** Opening Information block **
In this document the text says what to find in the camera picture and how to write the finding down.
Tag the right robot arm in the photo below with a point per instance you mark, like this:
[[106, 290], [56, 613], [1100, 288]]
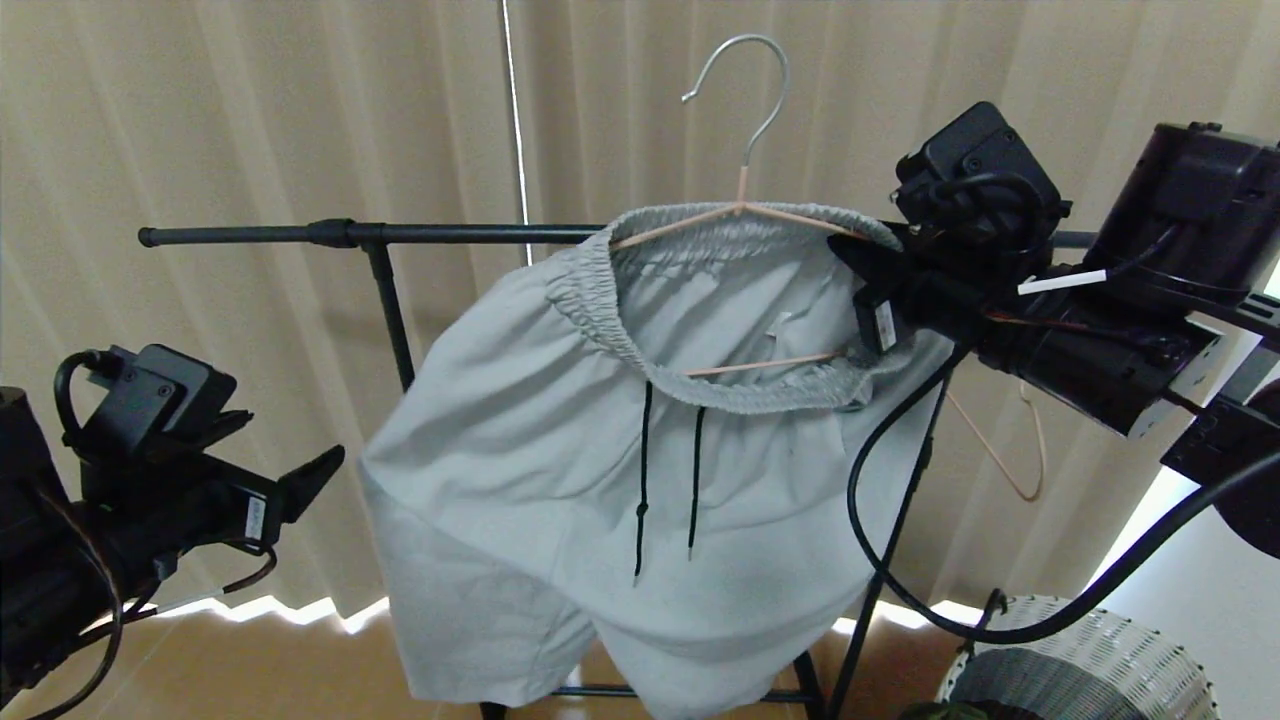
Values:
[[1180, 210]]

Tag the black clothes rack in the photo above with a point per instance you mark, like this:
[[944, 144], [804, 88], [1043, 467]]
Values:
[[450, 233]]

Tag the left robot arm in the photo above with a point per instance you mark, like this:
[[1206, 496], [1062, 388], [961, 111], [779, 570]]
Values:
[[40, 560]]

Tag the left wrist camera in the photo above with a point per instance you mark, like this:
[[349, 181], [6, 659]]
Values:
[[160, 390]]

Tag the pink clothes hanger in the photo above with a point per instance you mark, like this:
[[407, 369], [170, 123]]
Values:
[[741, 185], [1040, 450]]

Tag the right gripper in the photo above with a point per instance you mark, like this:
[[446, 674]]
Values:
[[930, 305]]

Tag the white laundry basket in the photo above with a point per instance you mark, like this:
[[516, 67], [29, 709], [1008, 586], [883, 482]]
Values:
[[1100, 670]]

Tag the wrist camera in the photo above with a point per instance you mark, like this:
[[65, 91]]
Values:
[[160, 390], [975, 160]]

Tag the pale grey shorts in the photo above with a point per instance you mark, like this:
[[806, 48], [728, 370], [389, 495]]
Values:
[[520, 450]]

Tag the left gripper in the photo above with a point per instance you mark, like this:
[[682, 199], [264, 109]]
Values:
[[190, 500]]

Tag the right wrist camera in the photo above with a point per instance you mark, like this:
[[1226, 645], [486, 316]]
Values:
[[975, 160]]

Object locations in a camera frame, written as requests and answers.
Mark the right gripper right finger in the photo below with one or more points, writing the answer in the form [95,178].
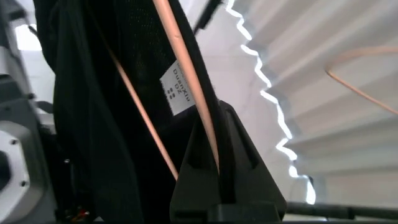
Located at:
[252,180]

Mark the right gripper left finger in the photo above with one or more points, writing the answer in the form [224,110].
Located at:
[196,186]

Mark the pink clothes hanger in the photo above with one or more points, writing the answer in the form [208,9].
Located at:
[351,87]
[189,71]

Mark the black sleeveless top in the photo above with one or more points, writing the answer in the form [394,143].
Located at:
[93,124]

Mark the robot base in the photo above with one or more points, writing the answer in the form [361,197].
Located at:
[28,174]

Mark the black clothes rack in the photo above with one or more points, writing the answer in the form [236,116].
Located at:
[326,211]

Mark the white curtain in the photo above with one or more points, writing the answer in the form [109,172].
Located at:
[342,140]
** Closing Information block **
== Task objective ==
Look through the records and gather every line containing "pink".

== Response to this task ==
Tag the pink clothes hanger in the photo above with a point per instance you mark, like this:
Mark the pink clothes hanger in the photo above with one or more points, writing the answer in the form [208,9].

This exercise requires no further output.